American-Swiss biochemist (1920–2021)

Edmond Henri Fischer (April 6, 1920 – August 27, 2021) was a Swiss-American biochemist. He and his collaborator Edwin G. Krebs were awarded the Nobel Prize in Physiology or Medicine in 1992 for describing how reversible phosphorylation works as a switch to activate proteins and regulate various cellular processes. From 2007 until 2014, he was the Honorary President of the World Cultural Council. At the time of his death at age 101 in 2021, he was the oldest living Nobel Prize laureate.

== Early life ==
Fischer was born on April 6, 1920, in the Shanghai International Settlement, China. His mother, Renée Tapernoux, was born in France, and his father, Oscar Fischer, was born in Austria. His father, who was Jewish, practiced as a lawyer in Shanghai before the various consular courts in the city. Fischer's maternal grandfather founded the Courrier de Chine in Shanghai, the first newspaper published in French in China; he also helped to establish L'Ecole Municipale Française in Shanghai, where Fischer attended primary school.
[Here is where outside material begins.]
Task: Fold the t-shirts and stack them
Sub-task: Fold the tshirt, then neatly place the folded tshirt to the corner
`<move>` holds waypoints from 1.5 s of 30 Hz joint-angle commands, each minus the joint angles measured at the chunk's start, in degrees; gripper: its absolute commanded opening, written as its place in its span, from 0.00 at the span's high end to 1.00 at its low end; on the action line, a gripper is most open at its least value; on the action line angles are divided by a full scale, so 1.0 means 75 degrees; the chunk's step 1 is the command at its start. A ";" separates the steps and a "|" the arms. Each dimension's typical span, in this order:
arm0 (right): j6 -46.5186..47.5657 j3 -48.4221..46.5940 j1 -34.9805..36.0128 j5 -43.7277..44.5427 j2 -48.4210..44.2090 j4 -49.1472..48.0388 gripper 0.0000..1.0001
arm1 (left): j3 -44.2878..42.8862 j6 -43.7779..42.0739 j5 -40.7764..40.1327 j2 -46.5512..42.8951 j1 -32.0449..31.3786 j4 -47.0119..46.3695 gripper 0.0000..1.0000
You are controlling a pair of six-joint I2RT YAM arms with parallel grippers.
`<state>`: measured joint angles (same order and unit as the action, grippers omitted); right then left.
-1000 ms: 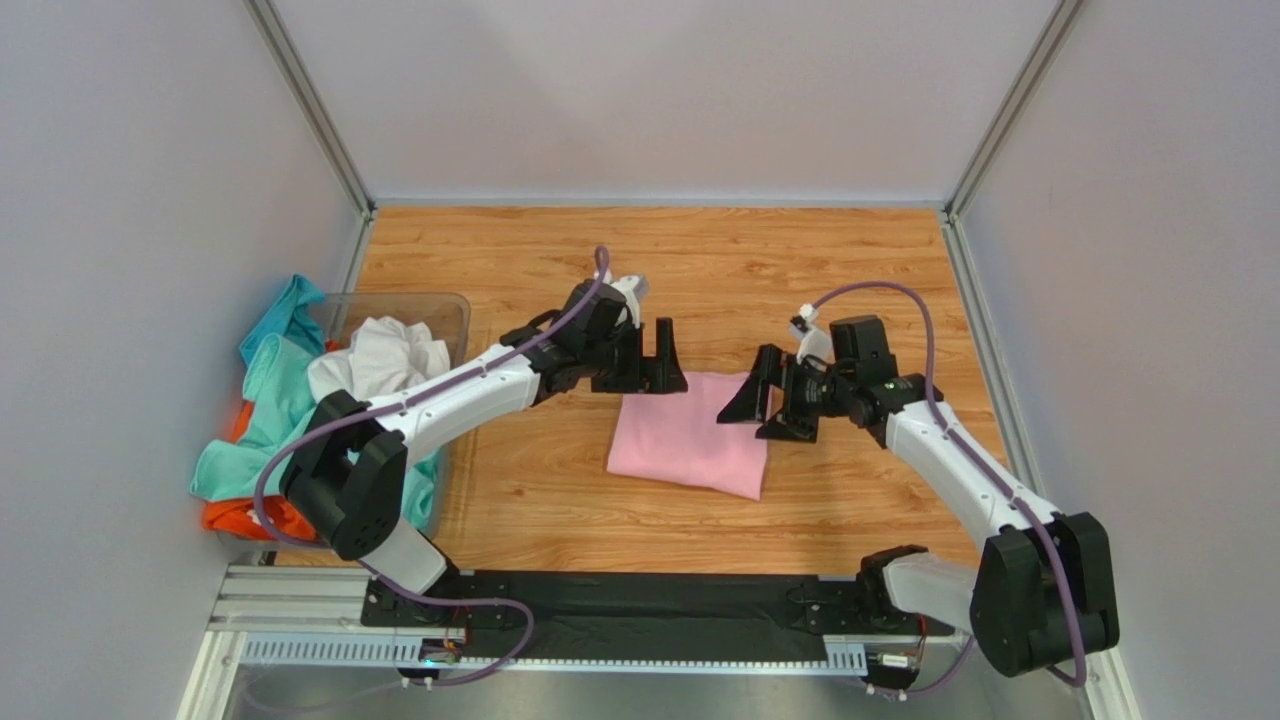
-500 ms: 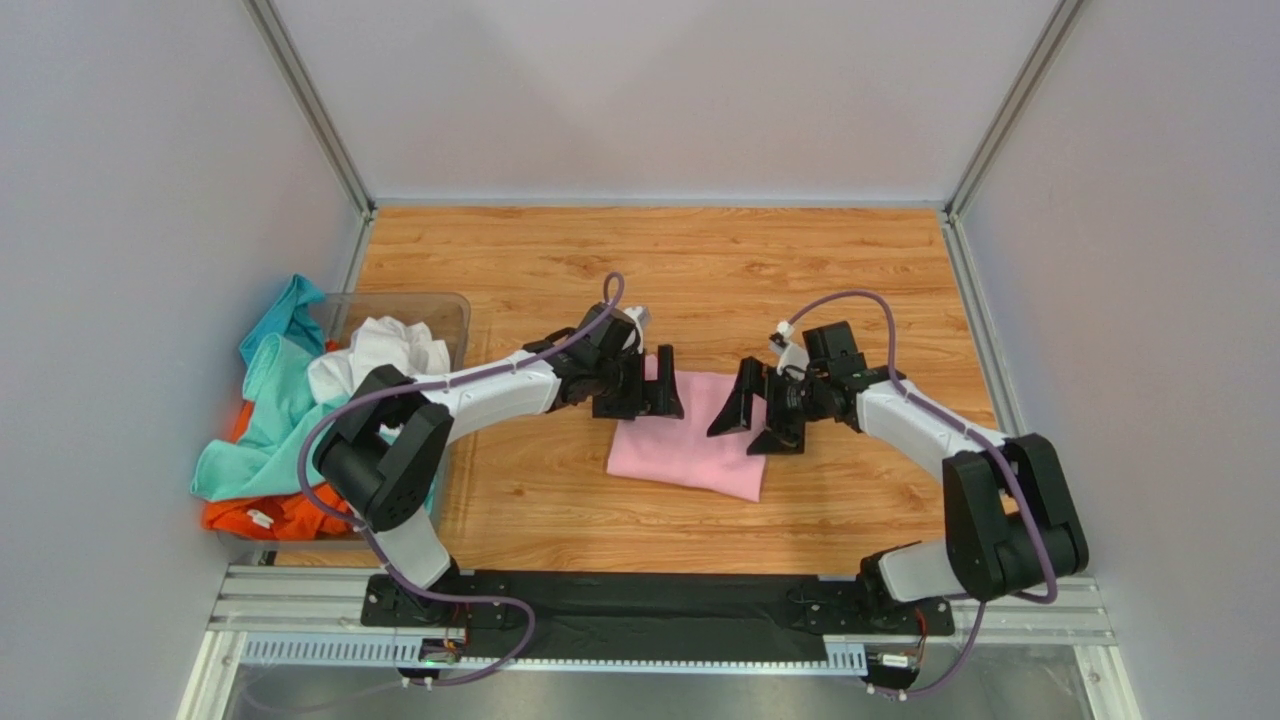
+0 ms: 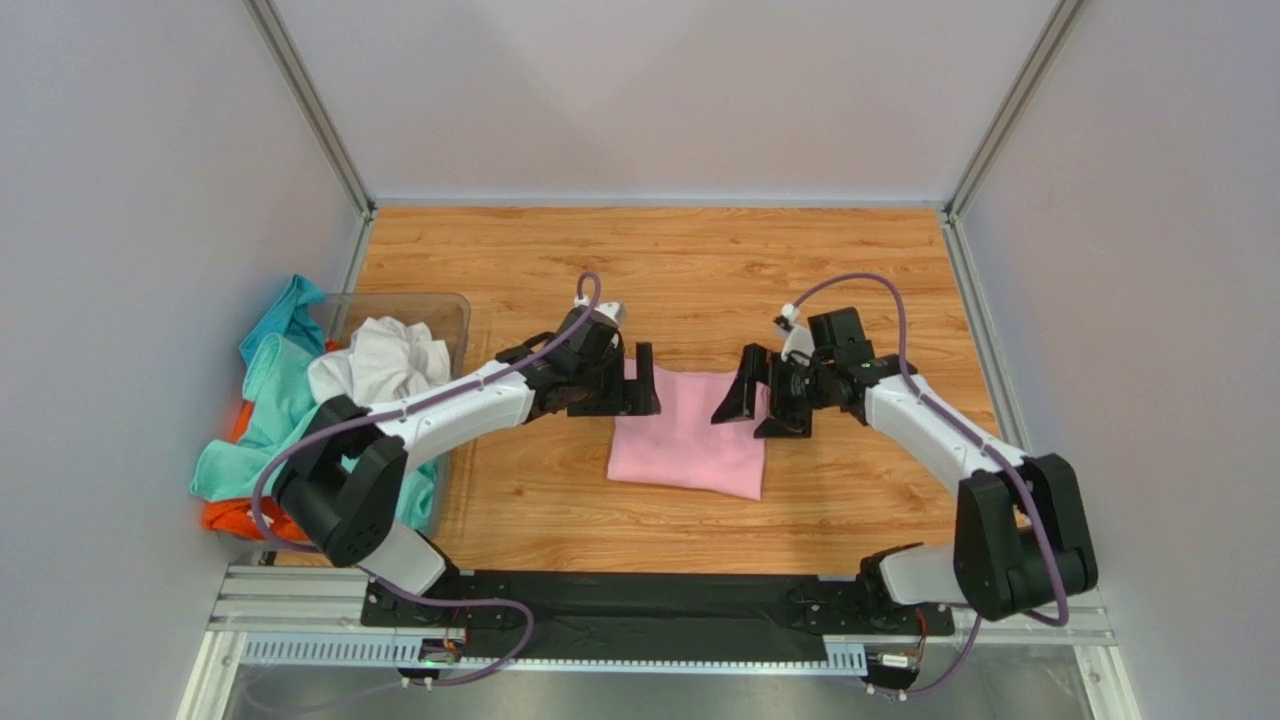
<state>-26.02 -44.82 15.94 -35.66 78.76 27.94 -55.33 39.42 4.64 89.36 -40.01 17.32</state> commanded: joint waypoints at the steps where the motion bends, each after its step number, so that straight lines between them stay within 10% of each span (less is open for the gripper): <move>1: 0.0340 -0.0539 0.0018 0.0254 -0.0715 0.0247 0.00 | -0.0099 -0.0252 -0.0279 -0.0700 0.0002 0.0023 0.00; 31: 0.0552 -0.2450 -0.0403 0.0805 0.3478 -0.0515 0.00 | -0.1857 -0.0592 0.1010 0.2698 0.0659 -0.0810 0.00; 45: 0.0985 -0.2802 -0.0357 0.0852 0.0625 0.0703 0.00 | -0.1424 -0.0967 0.0061 0.0005 0.0670 0.0256 0.00</move>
At age seven, Fischer and his two elder brothers, Raoul and George, were sent to the Swiss boarding school La Châtaigneraie, near his mother's hometown in Vevey. He picked up mountain climbing and skiing during his time at the school. At high school he made a pact with a childhood friend, one of them would become a doctor and the other a scientist and then they could cure the ills of the world. While at high school Fischer was admitted to the Geneva Conservatory of Music as a pianist and he also considered becoming a professional musician.

At the completion of high school, Fischer wanted to study microbiology inspired by the works of French chemist and microbiologist Louis Pasteur and partly driven by his father's death from tuberculosis; however, he was advised to study chemistry. He studied at the University of Geneva during World War II, he enjoyed organic chemistry and also studied biology. He completed a PhD in organic chemistry under the supervision of Kurt Heinrich Meyer, who worked on the structure of polysaccharides, and the enzymes needed for their synthesis and breakdown. Fischer worked on α-amylase.

Reversible protein phosphorylation

==Career and research==
After his PhD, Fischer went to the United States in 1950 for postdoctoral research. He was supposed to take up a position at Caltech, but he was also, unexpectedly, offered a position at the University of Washington in Seattle. Seattle reminded Fischer and his wife of Switzerland so they chose to settle there.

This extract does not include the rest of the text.